Exercise instructions
Retype all data exactly as given. Pictures should not be retyped.

Source data
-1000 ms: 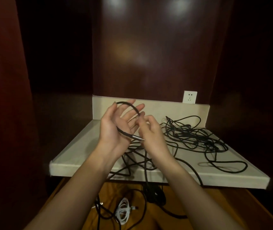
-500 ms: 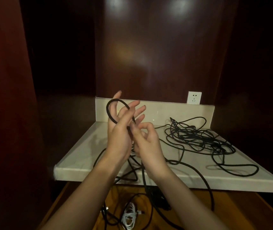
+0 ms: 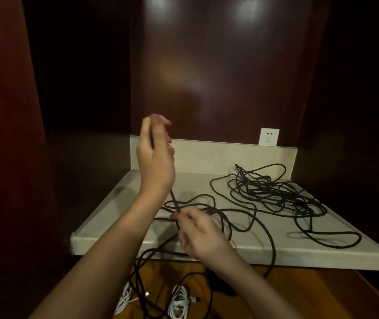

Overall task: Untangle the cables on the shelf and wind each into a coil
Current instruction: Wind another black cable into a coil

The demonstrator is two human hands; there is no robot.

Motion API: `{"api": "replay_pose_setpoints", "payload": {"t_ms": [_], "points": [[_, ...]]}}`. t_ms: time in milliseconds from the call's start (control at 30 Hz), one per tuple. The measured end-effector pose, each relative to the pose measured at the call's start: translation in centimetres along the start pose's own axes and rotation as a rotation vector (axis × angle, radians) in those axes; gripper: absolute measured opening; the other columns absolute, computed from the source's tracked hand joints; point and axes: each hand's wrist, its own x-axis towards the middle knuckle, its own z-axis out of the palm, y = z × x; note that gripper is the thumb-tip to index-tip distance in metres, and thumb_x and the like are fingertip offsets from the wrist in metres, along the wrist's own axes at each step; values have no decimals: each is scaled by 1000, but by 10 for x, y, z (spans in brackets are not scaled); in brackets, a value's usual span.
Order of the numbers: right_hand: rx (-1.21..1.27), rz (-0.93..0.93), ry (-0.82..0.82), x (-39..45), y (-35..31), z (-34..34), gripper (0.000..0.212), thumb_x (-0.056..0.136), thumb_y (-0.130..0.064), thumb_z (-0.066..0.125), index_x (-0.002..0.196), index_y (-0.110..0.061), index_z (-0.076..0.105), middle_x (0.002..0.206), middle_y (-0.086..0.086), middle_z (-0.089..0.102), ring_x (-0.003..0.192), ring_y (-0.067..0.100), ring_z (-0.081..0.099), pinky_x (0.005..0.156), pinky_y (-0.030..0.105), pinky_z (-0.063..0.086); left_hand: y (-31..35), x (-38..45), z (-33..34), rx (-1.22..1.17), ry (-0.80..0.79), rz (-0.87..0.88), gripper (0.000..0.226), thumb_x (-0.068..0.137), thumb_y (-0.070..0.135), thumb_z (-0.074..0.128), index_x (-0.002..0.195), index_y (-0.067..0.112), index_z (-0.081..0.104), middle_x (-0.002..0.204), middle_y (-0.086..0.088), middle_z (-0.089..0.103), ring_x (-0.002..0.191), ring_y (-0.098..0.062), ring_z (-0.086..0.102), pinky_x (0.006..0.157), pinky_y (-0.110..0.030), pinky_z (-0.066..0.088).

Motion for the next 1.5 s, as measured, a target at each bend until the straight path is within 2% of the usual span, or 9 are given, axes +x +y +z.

Answer box
-1000 ms: 
-500 ms: 
+0 ms: 

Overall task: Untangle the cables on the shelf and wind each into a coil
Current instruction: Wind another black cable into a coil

The demonstrator is two human hands; there is no robot.

Motion API: `{"api": "replay_pose_setpoints", "payload": {"t_ms": [_], "points": [[_, ...]]}}`. t_ms: time in milliseconds from the call's start (control at 30 Hz), one per tuple. The measured end-effector pose, each relative to the pose measured at the call's start: translation in centimetres along the start pose's own axes and rotation as a rotation vector (axis × angle, radians) in those axes; gripper: absolute measured opening; the other columns absolute, computed from the source's tracked hand joints; point and axes: each hand's wrist, its own x-axis towards the middle knuckle, its own z-axis out of the palm, y = z × x; note that gripper is the thumb-tip to index-tip distance in metres, and thumb_x and the like are fingertip offsets from the wrist in metres, along the wrist's own axes at each step; values have no decimals: each is scaled by 1000, but by 10 for x, y, z (spans in brackets are not scaled); in brackets, a value's usual span.
Order of the numbers: right_hand: rx (-1.21..1.27), rz (-0.93..0.93), ry (-0.82..0.82), x (-39..45), y (-35..31), z (-34..34), gripper (0.000..0.212), thumb_x (-0.056..0.136), thumb_y (-0.130..0.064), thumb_z (-0.066..0.125), index_x (-0.002..0.196), index_y (-0.110..0.061), index_z (-0.076..0.105), middle_x (0.002..0.206), middle_y (-0.086..0.086), middle_z (-0.089..0.102), ring_x (-0.003..0.192), ring_y (-0.067..0.100), ring_z (-0.081..0.099), pinky_x (0.005..0.156), pinky_y (-0.030..0.105), pinky_z (-0.063..0.086); left_hand: y (-31..35), x (-38..45), z (-33..34), rx (-1.22..1.17), ry (-0.80..0.79), rz (-0.87..0.88), gripper (0.000..0.226), thumb_x (-0.068..0.137), thumb_y (-0.070..0.135), thumb_z (-0.074..0.128), index_x (-0.002..0.195), index_y (-0.067..0.112), index_z (-0.081..0.104), middle_x (-0.002..0.204), middle_y (-0.086..0.088), middle_z (-0.089..0.103), ring_x (-0.002..0.191), ring_y (-0.098..0.062), ring_z (-0.086..0.102), pinky_x (0.006..0.157), pinky_y (-0.110..0.030), pinky_z (-0.066..0.088).

Motion for the next 1.5 s, as measured, a target at each bend until the straight path is within 2% of the usual span, or 9 are given, axes +x +y +z.

The exercise was answered completely.